Texas mom’s ‘horror’ plea agreement 2023

Irma Reyes’ mind raced as her husband drove through the predawn darkness into a courthouse hundreds of miles from home: Don’t they realize my kid matters?

Since Texas prosecutors intended to liberate the two men accused of sex trafficking her daughter, Reyes had barely eaten. She went to court to halt them.

In 2017, guys named “Rocky” and “Blue” held Reyes’ 16-year-old daughter and another girl at a San Antonio hotel where men paid for sex. The proceedings against Rakim Sharkey and Elijah Teel, the traffickers, have witnessed years of delay, a parade of prosecutors, an aborted trial, and a government retreat.

The office of Texas Attorney General Ken Paxton, who faces a federal criminal probe, is dysfunctional, and hundreds of cases are affected. Trafficking cases have raised questions about how the agency, which fights court battles impacting individuals far outside Texas, spends millions of state tax money on a subject Republican leaders tout as a priority while blasting Democrats’ border security policy.

Kristen House, the attorney general’s spokesperson, declined to comment.

Reyes called it a nightmare.

Reyes’ stomach twisted as she contemplated the two men’s five-year probation in the courts in January. Original charges brought decades-long jail terms.

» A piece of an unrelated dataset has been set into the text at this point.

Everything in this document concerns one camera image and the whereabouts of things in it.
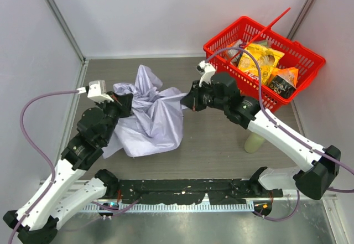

“You will not find a stronger corroborated case,” said Kirsta Leeburg Melton, who led the attorney general’s human trafficking section until late 2019. “I’m ill. Incorrect.”

Reyes listened as the judge recounted the case’s twists and turns: years lost to the pandemic, delays owing to “turnover in the attorney general’s office,” days of testimony last year only to have many individuals get COVID-19 and force a mistrial.

She was shocked when the new prosecutor told the judge Reyes’ daughter was “on the run.” Reyes said the 22-year-old fled home after a disagreement, but they text often.

Sharkey and Teel pled “no contest” to aggravated prostitution promotion. Velia Meza convicted the men to seven years of probation, despite prosecutors’ recommendation of five, so they wouldn’t have to register as sex offenders.

Reyes thought about her daughter as she made a victim impact statement.

The AP does not identify sexual assault victims. Reyes told AP she discussed this topic with her daughter, who declined to respond or be interviewed.

Reyes stated her daughter was bullied and ran away. She began taking drugs in her teens and entered treatment in 2017.

Court records suggest their images were sold online for “dates” days after Reyes’ daughter and another girl ran away from treatment. “Blue” met them outside a motel where they couldn’t stay. He introduced “Rocky.” According to documents, the two hired the girls a room, arranged up sex sessions with males, and took half the money.

After “Rocky” struck her, Reyes’ daughter contacted her mom and cops discovered them. The young woman identified “Rocky” by pointing to Sharkey.

Jason Goss, Sharkey’s lawyer, told AP that his client would have been acquitted but had to plead no contest to the lower charge because a life sentence was too hazardous. Brian Powers, Teel’s attorney, declined comment.

Reyes, her daughter, and the prosecution decided to retry the case after the June mistrial. After that, a flood of experienced lawyers left the attorney general’s office over procedures they believed slanted legal work, rewarded loyalists, and silenced opposition.

According to court papers, Reyes met James Winters, the office’s eighth and last prosecutor, in October.

Reyes’ daughter assured Winters she would testify again. The lawyer told Reyes of the plea arrangement after the court denied a postponement. After appearing in court, Winters resigned.